What you are asked to do:
Report every line in the listing that contains the string "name".

:::

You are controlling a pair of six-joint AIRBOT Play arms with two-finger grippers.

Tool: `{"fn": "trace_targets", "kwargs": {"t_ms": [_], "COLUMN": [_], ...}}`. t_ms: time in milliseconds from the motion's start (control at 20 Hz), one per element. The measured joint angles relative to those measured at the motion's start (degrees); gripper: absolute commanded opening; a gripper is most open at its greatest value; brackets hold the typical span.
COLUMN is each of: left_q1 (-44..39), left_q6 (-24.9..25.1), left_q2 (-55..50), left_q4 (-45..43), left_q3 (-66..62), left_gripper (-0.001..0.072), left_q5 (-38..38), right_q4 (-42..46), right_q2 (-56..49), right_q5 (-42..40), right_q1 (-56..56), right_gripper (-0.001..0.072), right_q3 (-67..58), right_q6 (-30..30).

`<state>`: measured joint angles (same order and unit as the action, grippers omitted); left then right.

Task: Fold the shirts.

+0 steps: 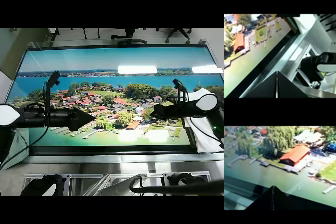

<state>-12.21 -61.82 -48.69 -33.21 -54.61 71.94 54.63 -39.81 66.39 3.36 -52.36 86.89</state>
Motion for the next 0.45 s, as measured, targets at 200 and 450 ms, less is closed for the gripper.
{"fn": "trace_targets", "kwargs": {"t_ms": [200,450], "left_q1": [-1.14,-1.44], "left_q6": [0.02,0.09], "left_q2": [4.24,8.24], "left_q4": [-1.07,-1.55], "left_q3": [5.33,8.48], "left_gripper": [0.0013,0.0013], "left_q5": [-4.26,-7.58], "right_q4": [0.15,0.07], "right_q2": [0.35,0.35], "right_q5": [-0.98,-1.22], "right_q1": [2.4,2.99], "right_gripper": [0.002,0.002], "right_q3": [1.55,2.01], "right_q6": [-0.02,0.0]}}
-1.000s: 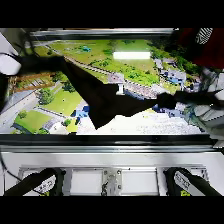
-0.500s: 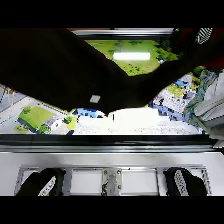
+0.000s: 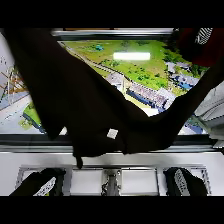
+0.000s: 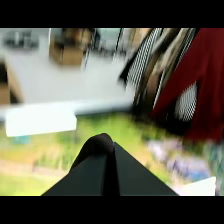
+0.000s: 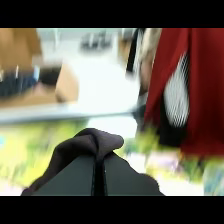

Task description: Fold the clothes and pants, and hang the long-sleeved shirts on hangers.

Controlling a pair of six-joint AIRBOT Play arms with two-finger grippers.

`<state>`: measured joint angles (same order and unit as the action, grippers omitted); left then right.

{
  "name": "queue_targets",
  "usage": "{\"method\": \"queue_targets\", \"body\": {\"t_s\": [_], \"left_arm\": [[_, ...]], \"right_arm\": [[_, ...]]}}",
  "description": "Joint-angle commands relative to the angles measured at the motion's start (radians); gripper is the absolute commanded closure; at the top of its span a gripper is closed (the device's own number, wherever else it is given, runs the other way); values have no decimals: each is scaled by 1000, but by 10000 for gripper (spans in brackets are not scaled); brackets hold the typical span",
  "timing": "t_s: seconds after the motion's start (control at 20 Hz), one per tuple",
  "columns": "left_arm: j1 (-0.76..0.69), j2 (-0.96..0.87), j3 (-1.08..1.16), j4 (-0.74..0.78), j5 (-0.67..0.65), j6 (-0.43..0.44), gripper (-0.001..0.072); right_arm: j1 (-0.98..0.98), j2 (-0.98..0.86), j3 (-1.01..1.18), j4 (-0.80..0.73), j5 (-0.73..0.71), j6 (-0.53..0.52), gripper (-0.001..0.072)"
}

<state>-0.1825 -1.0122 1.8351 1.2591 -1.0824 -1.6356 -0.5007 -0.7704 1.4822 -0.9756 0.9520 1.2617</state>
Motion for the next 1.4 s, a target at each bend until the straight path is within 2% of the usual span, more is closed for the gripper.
{"method": "queue_targets", "body": {"t_s": [0.0, 0.1, 0.15, 0.2, 0.25, 0.3, 0.35, 0.4, 0.55, 0.6, 0.65, 0.7, 0.85, 0.95, 1.2, 1.35], "left_arm": [[-1, -161, -175, 51, -240, -66, 694], [0, -240, -338, 53, -219, -66, 694], [2, -284, -406, 59, -163, -63, 694], [11, -326, -442, 57, -113, -62, 692], [30, -371, -455, 51, -72, -63, 524], [54, -409, -442, 49, -58, -67, 177], [79, -444, -409, 50, -64, -67, 48], [103, -462, -376, 50, -77, -66, 88], [146, -425, -346, 54, -60, -61, 88], [146, -391, -377, 59, -36, -61, 88], [141, -356, -420, 58, -13, -56, 88], [129, -322, -472, 58, 8, -55, 88], [63, -233, -659, 58, 59, -55, 87], [11, -197, -761, 58, 94, -55, 88], [-56, -136, -871, 58, 152, -55, 88], [-59, -111, -870, 50, 158, -56, 87]], "right_arm": [[16, -175, 1, -4, 167, 3, 692], [59, -314, 1, -48, 156, 2, 691], [85, -388, 2, -69, 124, -19, 652], [100, -452, 2, -67, 100, -35, 376], [108, -499, 2, -47, 87, -35, 30], [107, -534, 2, -7, 84, -35, -5], [101, -555, 2, 21, 84, -35, -5], [95, -557, 2, 19, 85, -35, -4], [100, -502, 2, -27, 125, -56, 17], [112, -478, 2, -32, 163, -58, 92], [132, -453, 1, -53, 214, -58, 123], [165, -431, 0, -87, 276, -57, 123], [341, -393, -11, -254, 389, 47, 123], [517, -385, -43, -390, 396, 187, 123], [1000, -451, -179, -687, 364, 770, 124], [1209, -592, -201, -802, 321, 961, 124]]}}
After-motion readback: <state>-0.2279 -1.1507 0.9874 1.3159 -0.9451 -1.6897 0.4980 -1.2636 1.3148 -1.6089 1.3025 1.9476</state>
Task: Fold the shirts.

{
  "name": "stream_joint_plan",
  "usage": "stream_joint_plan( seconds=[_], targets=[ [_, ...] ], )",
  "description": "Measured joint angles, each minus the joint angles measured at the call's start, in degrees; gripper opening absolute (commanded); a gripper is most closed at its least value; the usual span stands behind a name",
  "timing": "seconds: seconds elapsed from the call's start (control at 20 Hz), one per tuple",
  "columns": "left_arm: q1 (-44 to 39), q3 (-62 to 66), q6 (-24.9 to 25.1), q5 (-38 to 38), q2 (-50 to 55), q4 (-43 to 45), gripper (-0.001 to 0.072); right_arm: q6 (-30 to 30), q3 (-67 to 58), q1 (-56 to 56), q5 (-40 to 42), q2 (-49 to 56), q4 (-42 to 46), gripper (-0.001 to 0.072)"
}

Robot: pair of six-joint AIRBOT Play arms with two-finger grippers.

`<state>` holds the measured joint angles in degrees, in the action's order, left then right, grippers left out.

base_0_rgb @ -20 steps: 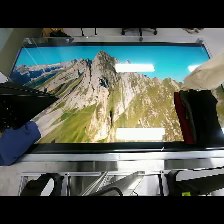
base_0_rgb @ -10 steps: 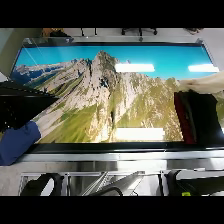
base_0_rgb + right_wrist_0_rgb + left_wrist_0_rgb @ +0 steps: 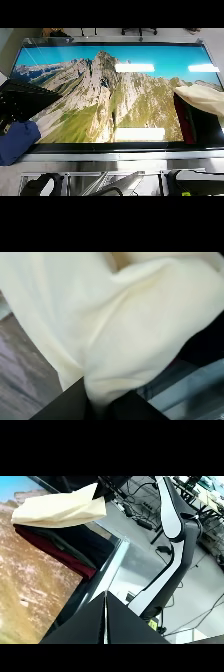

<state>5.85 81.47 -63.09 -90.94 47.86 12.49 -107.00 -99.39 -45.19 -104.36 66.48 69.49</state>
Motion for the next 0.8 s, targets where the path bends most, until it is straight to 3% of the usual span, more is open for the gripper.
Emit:
stream_joint_plan(
  seconds=[0.1,0.15,0.25,0.55,0.6,0.7,0.75,0.8],
  targets=[
    [0.0,0.0,0.02,-0.59,1.81,-0.02,0.0016,-1.07,5.57,0.0,-0.24,-1.16,3.69,0.0031],
    [0.0,0.0,0.04,-0.85,2.78,0.0,0.0016,-1.44,8.02,0.0,-0.42,-1.53,5.73,0.0083],
    [0.0,0.0,0.17,-1.51,4.59,-0.11,0.0016,-1.38,11.82,0.0,-0.96,-2.01,10.19,0.0698],
    [0.0,0.0,0.15,-1.9,8.57,-0.26,0.0016,3.41,13.68,-0.04,-0.96,-2.43,15.63,0.069],
    [0.0,0.0,0.15,-1.88,8.83,-0.42,0.0016,3.76,12.83,-0.04,-0.96,-2.43,15.54,0.0604],
    [0.0,0.0,0.15,-1.51,9.18,-0.52,0.0016,4.2,10.23,-0.04,-0.33,-2.45,13.33,0.0116],
    [0.0,0.0,0.13,-1.14,9.29,-0.57,0.0015,4.2,8.79,-0.04,0.57,-2.51,10.8,0.0032],
    [0.0,0.0,0.13,-0.72,9.35,-0.57,0.0015,4.24,7.61,0.04,1.75,-2.71,7.5,0.0023]
  ],
)
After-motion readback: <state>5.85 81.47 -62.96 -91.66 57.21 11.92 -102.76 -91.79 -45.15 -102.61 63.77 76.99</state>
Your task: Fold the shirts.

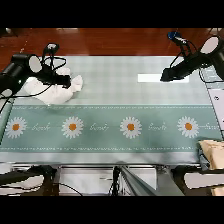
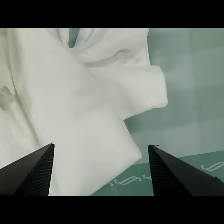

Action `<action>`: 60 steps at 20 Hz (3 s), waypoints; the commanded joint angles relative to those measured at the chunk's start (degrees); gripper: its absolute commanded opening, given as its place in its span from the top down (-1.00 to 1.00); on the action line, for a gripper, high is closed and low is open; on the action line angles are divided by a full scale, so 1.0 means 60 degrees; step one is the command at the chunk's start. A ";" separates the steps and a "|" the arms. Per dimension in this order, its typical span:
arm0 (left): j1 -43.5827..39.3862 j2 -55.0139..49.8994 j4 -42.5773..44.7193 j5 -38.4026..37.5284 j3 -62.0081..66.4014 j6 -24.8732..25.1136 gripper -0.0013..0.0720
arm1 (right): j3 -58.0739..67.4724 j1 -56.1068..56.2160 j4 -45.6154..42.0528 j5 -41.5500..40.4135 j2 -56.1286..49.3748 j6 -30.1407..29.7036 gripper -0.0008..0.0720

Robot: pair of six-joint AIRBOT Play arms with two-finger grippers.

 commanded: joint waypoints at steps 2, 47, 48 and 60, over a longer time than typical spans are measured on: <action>-0.0004 -0.0007 0.0000 0.0004 0.0007 0.0000 -1.00 | 0.0004 -0.0007 0.0004 0.0004 0.0011 0.0004 -0.26; 0.2029 -0.1803 0.0933 0.0576 0.0055 -0.0750 -1.00 | 0.0004 0.0000 -0.0262 -0.1413 0.0004 0.0007 -0.26; 0.2029 -0.1993 0.0936 0.0302 0.0055 -0.0750 -1.00 | 0.0004 0.0000 -0.0262 -0.1402 0.0004 0.0007 -0.26; 0.1756 -0.0087 0.0892 -0.1931 0.4233 -0.0754 0.89 | 0.0004 -0.0007 -0.2521 0.0911 0.0004 0.0288 -0.26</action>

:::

Task solution:
  "name": "queue_targets",
  "name": "stream_joint_plan",
  "description": "Measured joint angles, each minus the joint angles measured at the call's start, in degrees; gripper opening absolute (commanded); a gripper is most closed at its least value; the usual span stands behind a name",

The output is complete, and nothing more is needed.